3 Practices for When the World Won't Stop Being on Fire
What to do with your soul when the news is relentless
You don’t need me to list it all out, you already know. You’ve already seen the headlines this week, probably more than once, probably late at night when you told yourself you were just going to check one thing. The economic anxiety is real, the political noise is real, the sense that something foundational is shifting beneath your feet and nobody in charge seems particularly concerned about it is real. And if you’ve spent any time at all in deconstruction or reconstruction, you came into this moment already a little tired or already a little tender. Probably already carrying more than most people around you probably realize.

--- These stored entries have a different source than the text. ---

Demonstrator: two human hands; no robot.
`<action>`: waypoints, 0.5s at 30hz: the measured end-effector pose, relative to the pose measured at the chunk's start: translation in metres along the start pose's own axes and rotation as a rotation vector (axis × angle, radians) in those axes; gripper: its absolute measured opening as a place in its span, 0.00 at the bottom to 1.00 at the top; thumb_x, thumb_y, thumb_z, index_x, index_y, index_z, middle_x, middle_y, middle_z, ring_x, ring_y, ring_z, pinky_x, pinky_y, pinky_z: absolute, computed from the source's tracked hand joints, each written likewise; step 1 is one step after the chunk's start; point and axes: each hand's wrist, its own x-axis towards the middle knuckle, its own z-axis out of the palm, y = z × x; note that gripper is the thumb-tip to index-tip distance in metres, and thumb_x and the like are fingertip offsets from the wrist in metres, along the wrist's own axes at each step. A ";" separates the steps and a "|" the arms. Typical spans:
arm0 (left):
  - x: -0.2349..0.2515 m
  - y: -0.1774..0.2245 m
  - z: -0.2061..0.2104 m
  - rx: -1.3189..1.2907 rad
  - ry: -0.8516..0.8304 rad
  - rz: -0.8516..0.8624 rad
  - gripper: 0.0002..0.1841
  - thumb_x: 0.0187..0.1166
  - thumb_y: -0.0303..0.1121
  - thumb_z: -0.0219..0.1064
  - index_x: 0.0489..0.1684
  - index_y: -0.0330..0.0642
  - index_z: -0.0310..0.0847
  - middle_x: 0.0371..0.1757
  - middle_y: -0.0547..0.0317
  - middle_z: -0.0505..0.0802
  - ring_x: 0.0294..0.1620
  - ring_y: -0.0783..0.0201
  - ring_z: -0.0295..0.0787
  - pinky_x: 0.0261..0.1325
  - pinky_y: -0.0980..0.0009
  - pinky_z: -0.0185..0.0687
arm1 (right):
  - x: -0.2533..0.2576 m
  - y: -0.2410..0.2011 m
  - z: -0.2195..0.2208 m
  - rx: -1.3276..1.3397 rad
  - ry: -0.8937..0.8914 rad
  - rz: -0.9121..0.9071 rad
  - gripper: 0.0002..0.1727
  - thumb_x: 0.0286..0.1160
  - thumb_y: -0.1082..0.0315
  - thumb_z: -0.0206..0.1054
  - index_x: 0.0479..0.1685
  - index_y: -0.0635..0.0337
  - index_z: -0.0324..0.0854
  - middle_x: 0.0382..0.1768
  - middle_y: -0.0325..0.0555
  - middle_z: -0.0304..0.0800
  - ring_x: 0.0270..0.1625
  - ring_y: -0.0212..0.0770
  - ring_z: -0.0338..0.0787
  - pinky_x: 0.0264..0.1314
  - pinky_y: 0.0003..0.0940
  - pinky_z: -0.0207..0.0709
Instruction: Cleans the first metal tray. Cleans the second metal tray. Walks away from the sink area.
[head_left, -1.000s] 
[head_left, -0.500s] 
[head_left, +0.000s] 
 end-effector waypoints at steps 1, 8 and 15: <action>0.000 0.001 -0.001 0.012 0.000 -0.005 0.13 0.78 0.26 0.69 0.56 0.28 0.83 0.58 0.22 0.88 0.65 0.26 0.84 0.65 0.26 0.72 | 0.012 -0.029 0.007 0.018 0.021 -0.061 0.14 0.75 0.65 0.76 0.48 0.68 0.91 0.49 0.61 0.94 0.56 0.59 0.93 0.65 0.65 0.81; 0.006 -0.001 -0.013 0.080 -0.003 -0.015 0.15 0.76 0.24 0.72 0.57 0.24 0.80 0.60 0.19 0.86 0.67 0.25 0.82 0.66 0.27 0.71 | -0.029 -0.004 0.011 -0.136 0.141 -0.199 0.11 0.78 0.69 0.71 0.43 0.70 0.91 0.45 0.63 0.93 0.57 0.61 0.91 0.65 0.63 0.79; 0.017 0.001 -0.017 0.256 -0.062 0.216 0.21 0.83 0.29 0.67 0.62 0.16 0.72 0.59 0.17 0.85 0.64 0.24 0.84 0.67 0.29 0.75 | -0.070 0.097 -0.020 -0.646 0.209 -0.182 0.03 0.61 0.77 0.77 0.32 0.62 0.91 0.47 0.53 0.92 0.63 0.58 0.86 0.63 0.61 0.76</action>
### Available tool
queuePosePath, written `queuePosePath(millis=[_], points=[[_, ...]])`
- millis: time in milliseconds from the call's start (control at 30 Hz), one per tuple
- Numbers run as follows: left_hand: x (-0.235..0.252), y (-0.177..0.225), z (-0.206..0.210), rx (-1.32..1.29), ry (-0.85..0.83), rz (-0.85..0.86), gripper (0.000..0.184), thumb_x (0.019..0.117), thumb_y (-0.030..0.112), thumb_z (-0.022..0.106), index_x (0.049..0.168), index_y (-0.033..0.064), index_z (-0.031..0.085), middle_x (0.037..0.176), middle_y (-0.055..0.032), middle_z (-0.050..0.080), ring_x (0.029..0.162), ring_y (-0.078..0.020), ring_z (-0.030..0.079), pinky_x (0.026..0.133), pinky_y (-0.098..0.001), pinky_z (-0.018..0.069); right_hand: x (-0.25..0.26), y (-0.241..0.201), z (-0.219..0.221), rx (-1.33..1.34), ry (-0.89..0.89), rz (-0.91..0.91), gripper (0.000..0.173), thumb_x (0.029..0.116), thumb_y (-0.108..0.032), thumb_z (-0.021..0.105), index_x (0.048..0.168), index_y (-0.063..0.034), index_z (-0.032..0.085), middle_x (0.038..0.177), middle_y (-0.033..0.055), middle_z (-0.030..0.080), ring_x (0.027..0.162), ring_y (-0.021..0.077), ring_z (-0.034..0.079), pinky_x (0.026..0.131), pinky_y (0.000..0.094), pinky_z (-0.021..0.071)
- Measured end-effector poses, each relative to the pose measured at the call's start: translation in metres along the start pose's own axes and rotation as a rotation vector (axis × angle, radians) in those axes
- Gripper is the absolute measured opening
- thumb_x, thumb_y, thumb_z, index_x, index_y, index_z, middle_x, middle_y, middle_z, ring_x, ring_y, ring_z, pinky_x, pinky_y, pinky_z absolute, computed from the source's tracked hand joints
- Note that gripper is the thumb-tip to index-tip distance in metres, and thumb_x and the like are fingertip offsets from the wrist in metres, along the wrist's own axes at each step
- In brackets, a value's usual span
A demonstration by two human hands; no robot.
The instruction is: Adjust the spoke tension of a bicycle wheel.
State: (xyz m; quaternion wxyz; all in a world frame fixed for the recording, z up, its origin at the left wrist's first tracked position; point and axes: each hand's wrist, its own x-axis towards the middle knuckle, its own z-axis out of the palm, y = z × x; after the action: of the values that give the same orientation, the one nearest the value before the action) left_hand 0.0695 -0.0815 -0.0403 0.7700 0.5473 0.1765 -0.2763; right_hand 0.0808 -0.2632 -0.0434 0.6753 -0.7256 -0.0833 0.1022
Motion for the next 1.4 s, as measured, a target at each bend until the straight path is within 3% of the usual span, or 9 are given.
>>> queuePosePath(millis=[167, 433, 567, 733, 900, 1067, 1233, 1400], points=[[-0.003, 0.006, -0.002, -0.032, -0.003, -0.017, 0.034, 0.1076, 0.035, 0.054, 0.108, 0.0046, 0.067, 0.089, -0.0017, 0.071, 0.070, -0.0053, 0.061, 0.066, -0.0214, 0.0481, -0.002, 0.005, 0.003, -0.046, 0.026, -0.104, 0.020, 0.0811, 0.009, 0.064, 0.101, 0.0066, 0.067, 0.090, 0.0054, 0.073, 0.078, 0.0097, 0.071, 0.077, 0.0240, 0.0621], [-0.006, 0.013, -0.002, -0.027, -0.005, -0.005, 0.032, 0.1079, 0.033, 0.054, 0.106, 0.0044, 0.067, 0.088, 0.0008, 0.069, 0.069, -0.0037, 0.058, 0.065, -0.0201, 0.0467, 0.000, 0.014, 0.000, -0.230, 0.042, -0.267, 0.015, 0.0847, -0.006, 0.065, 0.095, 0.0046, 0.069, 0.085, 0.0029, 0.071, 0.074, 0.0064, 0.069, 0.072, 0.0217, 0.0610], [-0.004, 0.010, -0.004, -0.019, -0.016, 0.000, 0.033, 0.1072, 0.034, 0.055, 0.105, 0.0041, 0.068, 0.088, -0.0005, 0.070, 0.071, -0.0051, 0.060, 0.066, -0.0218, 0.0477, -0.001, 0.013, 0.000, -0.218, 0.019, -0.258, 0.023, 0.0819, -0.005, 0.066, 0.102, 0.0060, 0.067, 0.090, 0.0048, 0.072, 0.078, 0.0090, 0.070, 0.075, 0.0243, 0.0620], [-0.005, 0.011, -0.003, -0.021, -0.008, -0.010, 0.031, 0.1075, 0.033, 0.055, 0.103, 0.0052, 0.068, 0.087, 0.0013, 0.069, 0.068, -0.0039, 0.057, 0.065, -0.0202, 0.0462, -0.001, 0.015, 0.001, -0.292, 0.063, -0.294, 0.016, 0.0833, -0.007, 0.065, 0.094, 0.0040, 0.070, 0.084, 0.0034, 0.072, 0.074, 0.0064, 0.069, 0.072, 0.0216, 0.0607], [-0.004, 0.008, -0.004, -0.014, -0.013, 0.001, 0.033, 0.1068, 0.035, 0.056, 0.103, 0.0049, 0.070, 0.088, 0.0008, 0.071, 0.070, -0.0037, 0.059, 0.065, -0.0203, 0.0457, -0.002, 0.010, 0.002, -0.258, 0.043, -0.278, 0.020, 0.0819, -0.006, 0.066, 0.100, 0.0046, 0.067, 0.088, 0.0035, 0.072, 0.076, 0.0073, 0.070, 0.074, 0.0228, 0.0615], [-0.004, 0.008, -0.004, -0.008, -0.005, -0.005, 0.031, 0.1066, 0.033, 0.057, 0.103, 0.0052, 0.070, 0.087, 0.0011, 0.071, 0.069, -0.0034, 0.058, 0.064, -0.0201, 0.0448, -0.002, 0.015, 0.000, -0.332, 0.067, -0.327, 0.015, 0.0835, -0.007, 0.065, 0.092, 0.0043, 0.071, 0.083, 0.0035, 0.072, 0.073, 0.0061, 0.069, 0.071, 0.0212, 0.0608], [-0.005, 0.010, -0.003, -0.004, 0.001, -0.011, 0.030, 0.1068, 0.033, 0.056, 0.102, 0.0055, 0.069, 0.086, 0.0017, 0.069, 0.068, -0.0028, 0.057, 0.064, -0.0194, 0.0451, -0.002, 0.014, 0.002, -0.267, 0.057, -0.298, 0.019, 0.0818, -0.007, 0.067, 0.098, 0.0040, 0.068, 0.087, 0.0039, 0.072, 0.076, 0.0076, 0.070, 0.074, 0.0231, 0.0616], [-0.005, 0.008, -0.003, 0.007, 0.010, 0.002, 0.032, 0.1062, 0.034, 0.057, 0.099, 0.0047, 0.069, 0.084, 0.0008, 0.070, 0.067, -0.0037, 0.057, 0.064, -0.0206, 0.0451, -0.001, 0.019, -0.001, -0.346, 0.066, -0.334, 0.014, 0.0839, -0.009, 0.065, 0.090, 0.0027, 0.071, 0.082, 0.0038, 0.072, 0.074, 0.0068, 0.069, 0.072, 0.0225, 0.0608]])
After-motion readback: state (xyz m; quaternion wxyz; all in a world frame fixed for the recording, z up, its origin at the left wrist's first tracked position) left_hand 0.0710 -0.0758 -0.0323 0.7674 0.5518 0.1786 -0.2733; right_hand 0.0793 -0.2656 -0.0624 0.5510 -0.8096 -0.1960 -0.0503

The world actually is a lot right now. This isn’t anxiety lying to you. Some of what you’re feeling is just honest grief about real things, and it deserves to be treated that way. What I want to gently push back on is the idea that consuming more of it is the same thing as caring about it, or that staying perpetually activated is the same thing as staying faithfully engaged. It’s not!
And the tradition we’re recovering together has something to say about that.
The ancient church didn’t have the twenty-four-hour news cycle, obviously, but they knew what it felt like to live in an empire that was chaotic and cruel and completely indifferent to their wellbeing. They developed practices to stay rooted enough to live in it with integrity. These are spiritual disciplines that have survived every empire that tried to outlast them, and I think they’re worth trying again.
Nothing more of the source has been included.